Tissue Microarrays Available for Investigations of Prognostic Breast Cancer Biomarkers

Notice Number: NOT-CA-09-004

Key Dates
Release Date: October 24, 2008

Issued by
National Cancer Institute (NCI) (http://www.cancer.gov/)

The Cooperative Breast Cancer Tissue Resource (CBCTR) of the National Cancer Institute (NCI) announces the availability of tissue microarrays of formalin-fixed, paraffin-embedded human tumor specimens annotated with pathologic and clinical outcome information. These arrays are designed to provide high statistical power to detect associations of biomarker expression with disease recurrence or survival outcomes in stage I breast cancer.

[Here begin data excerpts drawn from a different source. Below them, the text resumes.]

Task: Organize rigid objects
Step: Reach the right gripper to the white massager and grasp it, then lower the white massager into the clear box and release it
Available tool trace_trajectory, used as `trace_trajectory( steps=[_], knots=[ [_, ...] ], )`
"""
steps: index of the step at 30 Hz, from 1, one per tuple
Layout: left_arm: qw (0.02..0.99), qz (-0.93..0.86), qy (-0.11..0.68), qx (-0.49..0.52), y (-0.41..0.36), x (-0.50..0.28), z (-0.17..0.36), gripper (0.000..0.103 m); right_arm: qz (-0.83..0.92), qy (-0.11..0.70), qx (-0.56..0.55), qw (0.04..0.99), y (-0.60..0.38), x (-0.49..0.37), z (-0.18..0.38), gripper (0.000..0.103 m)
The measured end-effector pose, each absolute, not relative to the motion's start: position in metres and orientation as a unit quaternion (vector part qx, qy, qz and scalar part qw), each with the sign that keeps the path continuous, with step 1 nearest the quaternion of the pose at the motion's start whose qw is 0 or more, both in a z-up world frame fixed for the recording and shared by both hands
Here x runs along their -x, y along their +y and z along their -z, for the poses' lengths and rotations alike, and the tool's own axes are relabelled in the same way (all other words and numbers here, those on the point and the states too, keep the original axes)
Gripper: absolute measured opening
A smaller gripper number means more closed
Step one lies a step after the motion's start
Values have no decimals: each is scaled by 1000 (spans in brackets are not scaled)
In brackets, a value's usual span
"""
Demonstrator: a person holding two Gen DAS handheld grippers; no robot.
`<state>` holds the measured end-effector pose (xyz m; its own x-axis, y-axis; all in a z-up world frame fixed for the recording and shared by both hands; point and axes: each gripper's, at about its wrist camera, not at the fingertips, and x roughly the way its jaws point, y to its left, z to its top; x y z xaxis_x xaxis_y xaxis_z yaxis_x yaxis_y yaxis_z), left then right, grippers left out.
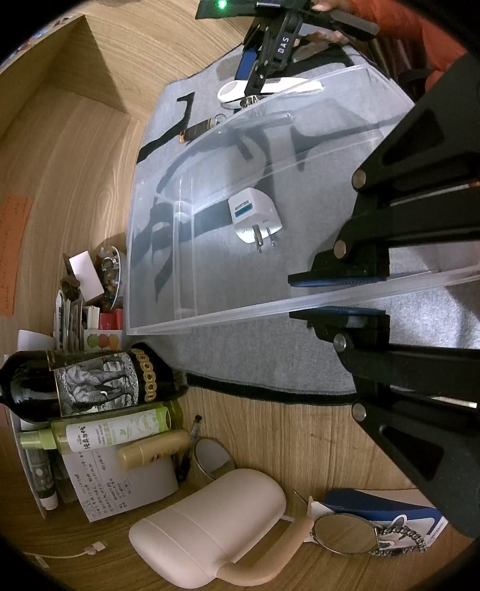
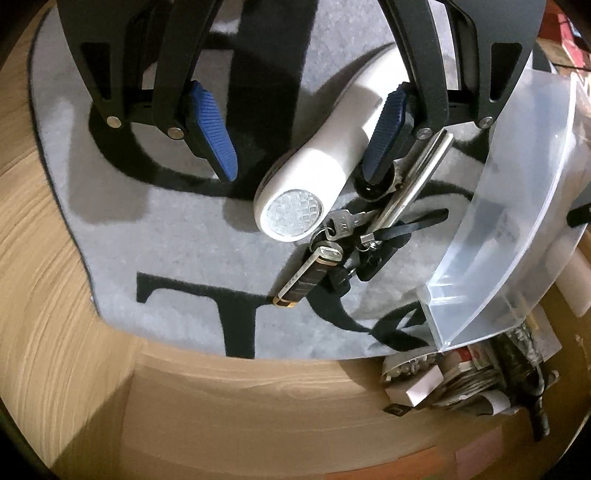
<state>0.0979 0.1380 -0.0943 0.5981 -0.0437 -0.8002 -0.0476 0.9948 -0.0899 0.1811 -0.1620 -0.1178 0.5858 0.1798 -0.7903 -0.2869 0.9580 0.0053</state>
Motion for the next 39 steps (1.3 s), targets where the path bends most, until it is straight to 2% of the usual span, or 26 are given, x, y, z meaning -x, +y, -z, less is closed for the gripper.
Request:
trace_trajectory(
  steps=[3, 10, 21, 39],
  knots=[
    [892, -1, 448, 51, 137, -98, 94, 9, -137, 443, 53, 884, -162, -186, 123, 64],
    [892, -1, 449, 51, 137, -99, 94, 9, -148, 438, 50, 885, -159, -188, 128, 38],
    [892, -2, 448, 51, 136, -99, 94, 9, -138, 406, 64, 901, -164, -181, 116, 36],
    [894, -3, 446, 46, 134, -100, 91, 9, -197, 262, 46, 944, -130, -156, 15, 35]
  ],
)
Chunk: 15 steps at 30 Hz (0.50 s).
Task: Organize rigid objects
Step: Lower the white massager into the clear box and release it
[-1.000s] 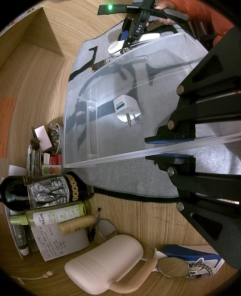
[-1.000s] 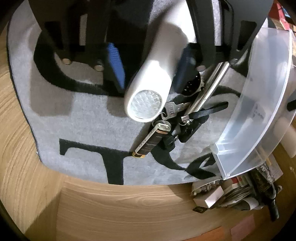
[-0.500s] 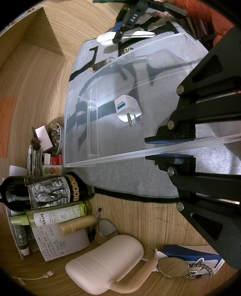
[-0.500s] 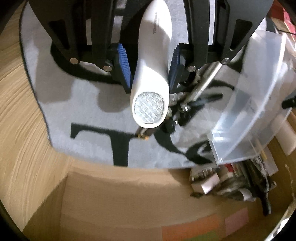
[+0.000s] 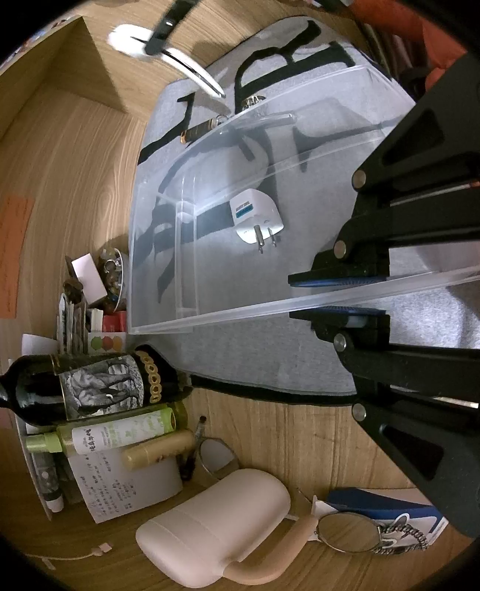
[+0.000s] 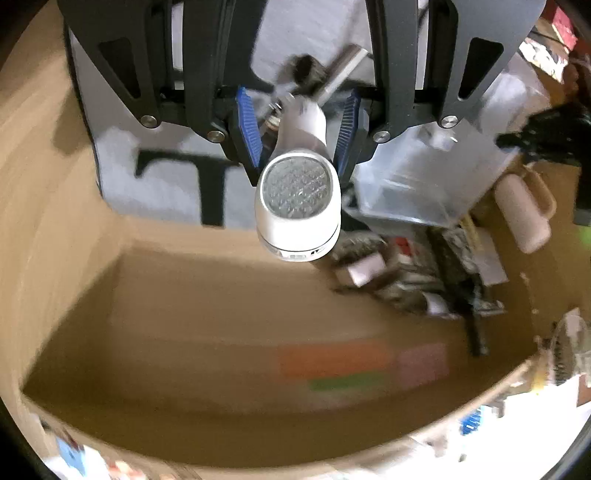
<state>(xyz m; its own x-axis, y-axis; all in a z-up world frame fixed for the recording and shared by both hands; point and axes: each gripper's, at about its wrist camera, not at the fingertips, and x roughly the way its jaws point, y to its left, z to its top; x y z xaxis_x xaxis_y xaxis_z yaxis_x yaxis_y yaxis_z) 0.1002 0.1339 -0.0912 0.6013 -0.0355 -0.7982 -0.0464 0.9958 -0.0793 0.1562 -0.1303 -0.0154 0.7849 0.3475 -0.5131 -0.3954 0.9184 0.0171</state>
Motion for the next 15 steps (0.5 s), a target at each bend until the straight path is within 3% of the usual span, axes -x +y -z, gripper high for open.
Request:
trace_trajectory(
  steps=[7, 15],
  knots=[
    [894, -2, 445, 47, 134, -99, 92, 9, -252, 224, 58, 940, -95, -144, -10, 35],
    [895, 0, 444, 46, 131, -100, 92, 9, -312, 236, 74, 917, -55, -140, -1, 35]
  ],
)
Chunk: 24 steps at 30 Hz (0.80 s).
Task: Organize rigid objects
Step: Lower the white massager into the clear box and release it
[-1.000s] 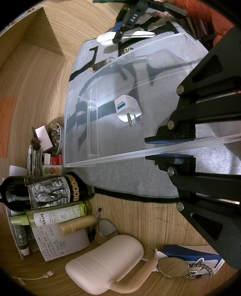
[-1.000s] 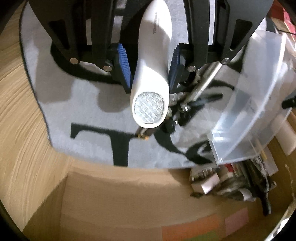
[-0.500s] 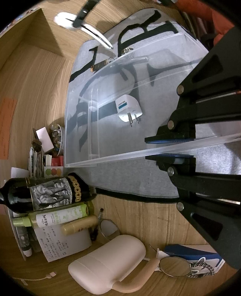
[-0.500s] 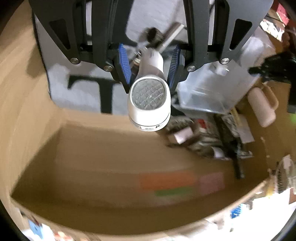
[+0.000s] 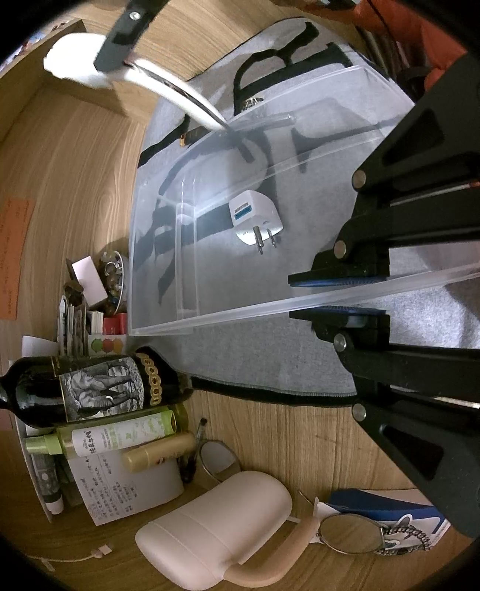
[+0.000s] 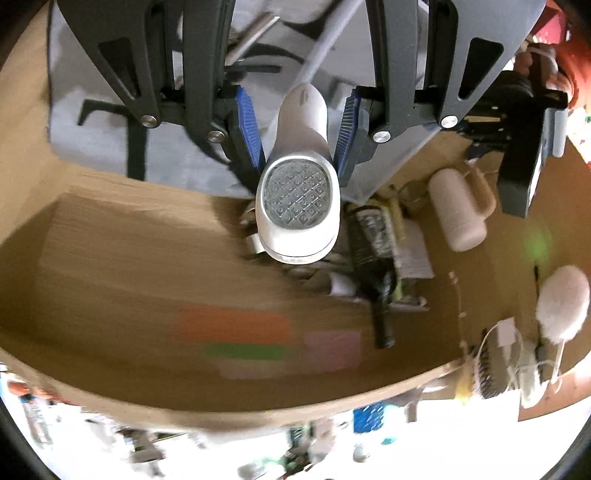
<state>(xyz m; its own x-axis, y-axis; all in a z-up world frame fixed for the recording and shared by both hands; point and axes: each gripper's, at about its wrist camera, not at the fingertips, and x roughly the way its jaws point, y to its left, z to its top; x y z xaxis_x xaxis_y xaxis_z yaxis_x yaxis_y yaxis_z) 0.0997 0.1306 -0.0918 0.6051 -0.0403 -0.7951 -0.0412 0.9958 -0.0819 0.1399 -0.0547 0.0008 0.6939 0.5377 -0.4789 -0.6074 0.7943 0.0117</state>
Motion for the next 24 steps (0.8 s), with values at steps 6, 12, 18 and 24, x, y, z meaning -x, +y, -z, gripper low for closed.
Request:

The evaluation of prognostic and predictive biomarkers for breast cancer requires access to human tumor tissue specimens with appropriate clinical and pathologic annotations.  Promising results from discovery efforts must be confirmed in independent case sets large enough to provide adequate statistical power to detect biologically or clinically meaningful biomarker effects.  Assays intended for use in routine clinical practice must be tested on formalin-fixed, paraffin-embedded tissue samples procured from multiple institutions.  The association of laboratory results with clinical outcomes requires specimens from cases that are annotated with detailed and reliable follow-up information about disease recurrence and survival.

To meet this need, the NCI created the CBCTR in 1994.  The CBCTR currently has more than 9000 specimens of invasive and non-invasive breast cancer in storage at four geographically dispersed institutions in the United States, with the majority of the specimens having been obtained from patients diagnosed from 1974 through 1997.  Patients received treatment in the community, usually not on clinical trial protocols.  All cases in this resource have been reviewed by CBCTR-affiliated pathologists, in accordance with a standardized pathology manual; a common set of clinical and follow-up information has been gathered from tumor registries and other local sources, for deposit into a central database.  Outcome information continues to be updated, so that the length of follow-up for many cases now exceeds 10 years.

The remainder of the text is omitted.